When I finished reading this book, I had no words for it. And that is probably the most accurate, possibly the only way to describe “The Magic Fish” (2020), where stories mean something far greater than just words.
The book follows Tiến and his Vietnamese mother Helen, reading fairy tale books to each other as they’ve been since he was very young. While fairy tales started as Helen’s way to learn English, they soon became very significant memories connecting her with her son and the central element throughout the plot. From “Cinderella” to “The Little Mermaid,” the story introduces fairy tales that have been told for many centuries, but with a creative perspective and jarring twists. I loved how the author illustrated the story so that these fairy tales paralleled the real struggles that Helen and Tiến were experiencing in their lives: the distance Helen felt between her son from growing up in two different cultures and Tiến’s fear of not being loved anymore as his true self.
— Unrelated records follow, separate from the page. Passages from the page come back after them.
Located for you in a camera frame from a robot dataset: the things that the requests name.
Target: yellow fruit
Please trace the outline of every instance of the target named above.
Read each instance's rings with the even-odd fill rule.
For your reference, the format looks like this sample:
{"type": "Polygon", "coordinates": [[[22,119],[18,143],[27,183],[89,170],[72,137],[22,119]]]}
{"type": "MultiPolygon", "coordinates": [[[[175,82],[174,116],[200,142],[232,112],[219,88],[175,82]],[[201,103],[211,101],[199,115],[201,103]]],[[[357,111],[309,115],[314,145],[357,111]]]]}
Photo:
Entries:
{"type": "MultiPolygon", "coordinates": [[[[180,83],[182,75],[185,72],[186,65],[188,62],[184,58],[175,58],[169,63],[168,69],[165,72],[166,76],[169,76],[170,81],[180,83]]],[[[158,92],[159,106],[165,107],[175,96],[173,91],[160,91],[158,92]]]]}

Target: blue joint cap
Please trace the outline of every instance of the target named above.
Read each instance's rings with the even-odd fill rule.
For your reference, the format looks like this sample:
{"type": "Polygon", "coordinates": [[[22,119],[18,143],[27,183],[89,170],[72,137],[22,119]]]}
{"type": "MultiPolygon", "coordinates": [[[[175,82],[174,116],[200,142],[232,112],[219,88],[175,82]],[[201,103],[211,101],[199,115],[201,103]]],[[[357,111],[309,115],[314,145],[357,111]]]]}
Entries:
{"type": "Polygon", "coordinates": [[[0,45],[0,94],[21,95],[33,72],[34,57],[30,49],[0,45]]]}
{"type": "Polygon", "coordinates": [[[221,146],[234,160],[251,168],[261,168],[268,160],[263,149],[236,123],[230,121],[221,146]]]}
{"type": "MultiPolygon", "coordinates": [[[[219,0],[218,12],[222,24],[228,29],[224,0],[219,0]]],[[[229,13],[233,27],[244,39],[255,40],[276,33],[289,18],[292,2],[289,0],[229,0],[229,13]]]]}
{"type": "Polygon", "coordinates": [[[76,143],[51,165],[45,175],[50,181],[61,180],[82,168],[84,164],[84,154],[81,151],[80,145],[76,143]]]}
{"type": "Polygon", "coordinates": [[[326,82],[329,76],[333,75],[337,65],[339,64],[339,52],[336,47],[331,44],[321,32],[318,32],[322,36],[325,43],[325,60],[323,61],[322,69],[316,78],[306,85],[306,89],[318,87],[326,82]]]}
The big reason why this storytelling worked so well for something so personal and unique is the mesmerizing illustrations. They were extremely detailed and the grainy texture of the lines from being traditionally hand-drawn enhanced the fairy tale aspect and the overall reading experience. The illustrations were also very well balanced as the simple coloring allowed viewers to admire the intricate line art better. The author made the boundaries between the present, the flashbacks, and the fairy tales very clear by having different main colors for each of them, making the reading smooth and simple.
In the end, what makes this book so special lies in the significance of fairy tales. The author Trung Le Nguyen talks about the writing of “The Magic Fish” at the end of the book and says this: “One of the odd challenges of writing a story about characters living within any social margins is the gravity of the marginalization itself. It is such a dense thing, seeming to insist that all the pieces of the story should orbit around it.” Nguyen pointed out that we as people tend to intellectualize complex human experiences, such as immigration, by creating specific words and expressions describing them. These, however, fail to prevent locking those stories and individuals in flat archetypes that ignore the continuing lives—just like fairy tales with their “happily-ever-afters.” By incorporating fairy tales in his book, Nguyen set out to tell a story without specific words or expressions in an attempt to “decenter the gravity of marginalization.”
So, if you wanted me to describe what this book is about, I’ve got no words for it. But what I do know is that this book deserves your attention for the colorful perspective, the delicate art, and the great purpose.